More than happy to oblige, I try, I do, but I can’t get to him with my hands behind my back and all my weight on them as well. I collapse and moan. Tyler literally pulls me forward and up, until I’m lying flat on his lap and my legs are around his neck. Never in my life—oh…his mouth closes down on me and in this position, I feel vulnerable and completely and totally owned. His mouth and tongue are everything, and my hands try to grab onto something, but there’s really nothing in reach. I’m so there already that I tense up and swear ten seconds later I’m quaking with such fierceness, I feel the orgasm in every part of me.

When it ends, I sink down as low as my angle allows and pant out a breath. Tyler somehow lifts me—I don’t even know how from where I’m resting—and the next thing I know, I’m on my back on our mattress, and when I lift up on my elbows, he’s standing at the end of the bed, shoving down his pajama pants. And then he’s naked, and Tyler is simply a perfect specimen of man, all long lines of sinewy muscle, with his thick erection jutting forward, thickly veined with his arousal. My mouth is officially parched with anticipation, not to mention, all the panting I was doing in his lap.

When his knees hit the mattress I sit up, catching his erection in my hand and leaning into him to lick the tip.
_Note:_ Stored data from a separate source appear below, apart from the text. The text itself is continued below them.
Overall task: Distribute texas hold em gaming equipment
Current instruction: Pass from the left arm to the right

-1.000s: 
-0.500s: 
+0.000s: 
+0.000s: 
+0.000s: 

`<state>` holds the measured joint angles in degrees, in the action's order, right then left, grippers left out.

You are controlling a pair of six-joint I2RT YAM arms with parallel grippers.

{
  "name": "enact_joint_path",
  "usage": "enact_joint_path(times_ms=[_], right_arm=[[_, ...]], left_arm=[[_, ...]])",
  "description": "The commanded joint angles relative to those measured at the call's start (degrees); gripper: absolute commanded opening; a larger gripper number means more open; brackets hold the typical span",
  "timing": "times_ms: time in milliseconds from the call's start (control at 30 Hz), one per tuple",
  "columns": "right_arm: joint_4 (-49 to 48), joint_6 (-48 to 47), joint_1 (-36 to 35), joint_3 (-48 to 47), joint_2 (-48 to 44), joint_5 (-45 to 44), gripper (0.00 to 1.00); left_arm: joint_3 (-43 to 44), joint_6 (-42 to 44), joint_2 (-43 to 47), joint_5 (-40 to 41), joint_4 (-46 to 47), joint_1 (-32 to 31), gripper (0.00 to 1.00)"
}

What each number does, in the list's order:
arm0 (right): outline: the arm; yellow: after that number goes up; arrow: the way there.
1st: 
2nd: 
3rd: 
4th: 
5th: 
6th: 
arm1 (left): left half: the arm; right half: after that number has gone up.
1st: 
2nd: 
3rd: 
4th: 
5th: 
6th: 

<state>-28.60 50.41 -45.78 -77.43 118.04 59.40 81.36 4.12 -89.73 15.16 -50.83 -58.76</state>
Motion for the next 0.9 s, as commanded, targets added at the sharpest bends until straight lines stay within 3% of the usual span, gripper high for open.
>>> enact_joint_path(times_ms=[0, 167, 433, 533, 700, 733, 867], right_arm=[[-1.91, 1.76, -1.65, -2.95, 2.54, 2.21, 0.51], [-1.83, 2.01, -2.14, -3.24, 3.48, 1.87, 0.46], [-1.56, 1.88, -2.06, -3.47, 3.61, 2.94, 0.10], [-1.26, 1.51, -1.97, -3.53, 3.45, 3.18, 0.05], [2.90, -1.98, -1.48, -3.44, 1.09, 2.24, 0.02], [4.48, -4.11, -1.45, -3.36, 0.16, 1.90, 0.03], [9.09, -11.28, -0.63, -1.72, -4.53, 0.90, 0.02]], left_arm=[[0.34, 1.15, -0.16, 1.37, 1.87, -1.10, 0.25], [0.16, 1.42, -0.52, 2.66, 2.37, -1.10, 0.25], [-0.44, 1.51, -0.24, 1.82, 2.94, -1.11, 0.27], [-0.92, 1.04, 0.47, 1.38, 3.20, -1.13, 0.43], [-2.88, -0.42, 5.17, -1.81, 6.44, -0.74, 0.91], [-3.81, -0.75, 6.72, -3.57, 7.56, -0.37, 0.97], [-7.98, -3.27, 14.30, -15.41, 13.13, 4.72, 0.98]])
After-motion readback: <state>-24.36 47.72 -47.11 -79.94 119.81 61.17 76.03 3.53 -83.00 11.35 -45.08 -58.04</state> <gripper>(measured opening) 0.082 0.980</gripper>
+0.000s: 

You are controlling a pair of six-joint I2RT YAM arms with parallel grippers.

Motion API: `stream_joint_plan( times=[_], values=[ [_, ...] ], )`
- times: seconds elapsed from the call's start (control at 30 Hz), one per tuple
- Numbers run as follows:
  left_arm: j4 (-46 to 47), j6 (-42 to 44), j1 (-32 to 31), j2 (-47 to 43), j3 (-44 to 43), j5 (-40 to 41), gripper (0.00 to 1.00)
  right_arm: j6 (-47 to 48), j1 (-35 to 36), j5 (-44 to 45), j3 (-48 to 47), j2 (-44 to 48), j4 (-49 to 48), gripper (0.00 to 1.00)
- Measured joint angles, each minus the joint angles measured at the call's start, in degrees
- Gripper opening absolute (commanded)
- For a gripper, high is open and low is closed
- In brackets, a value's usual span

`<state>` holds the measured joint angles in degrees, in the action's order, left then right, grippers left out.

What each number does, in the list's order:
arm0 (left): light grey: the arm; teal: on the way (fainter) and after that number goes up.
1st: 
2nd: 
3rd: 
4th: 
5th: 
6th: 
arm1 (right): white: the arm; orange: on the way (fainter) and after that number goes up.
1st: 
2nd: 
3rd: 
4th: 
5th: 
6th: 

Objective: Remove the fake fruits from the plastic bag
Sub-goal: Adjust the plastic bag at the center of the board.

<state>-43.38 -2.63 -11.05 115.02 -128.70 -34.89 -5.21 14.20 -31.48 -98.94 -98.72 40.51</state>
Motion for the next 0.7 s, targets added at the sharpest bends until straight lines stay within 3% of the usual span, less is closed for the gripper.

He groans in reaction and catches my head, surprising me when he tilts my face to his and says, “Not now,” his mouth covering mine, kissing me deeply, the taste of whiskey now salty and sweet. When our lips part, he says, “That’s you on my tongue, Bella, where you belong.” And then I’m on my back again, and he’s spreading my legs, settling between my thighs. The heavy weight of him pressing me deeper into the mattress as erotic as it gets. The feel of his cock pressed against my sex driving me wild.

His fingers dive into my hair, his eyes seeking mine as he forces my gaze to his, a mix of turbulent emotions and hot coals in his eyes as he says, “I need you, woman. How do you not know that by now? How could you think—”

I lift up and press my lips to his before I say, “Talk later. Please. I need—”

His mouth is on mine again, devouring me with a kiss that is everything and not enough. My body clenches, and I’m near desperate. I’ve had an orgasm without him inside me, and I need that problem remedied and I need it now. “Tyler,” I murmur, and he slides a hand under my backside, angling my hips, and then slides inside me, driving hard as he does.

I’m back to gasping—this night is turning me into an expert gasper and my panting is top-notch, for sure. But how can I not do both? He’s so very hard and thick, and every nerve ending in my sex is alive and performing exceptionally well. Or this is another of those maybes…maybe it’s just him. I’m affected by Tyler, emotionally and physically, and the combination is explosive.

“Holy fuck, you feel good, Bella.”

He leans in and catches my lip with his teeth, nipping it to the point that I yelp but then his tongue is there, laving the ache away. At the same time, he eases out of me, and when I arch upward, trying to bring him back, he trusts hard. He’s all about my legs tonight, because he folds them into my chest and presses them to his.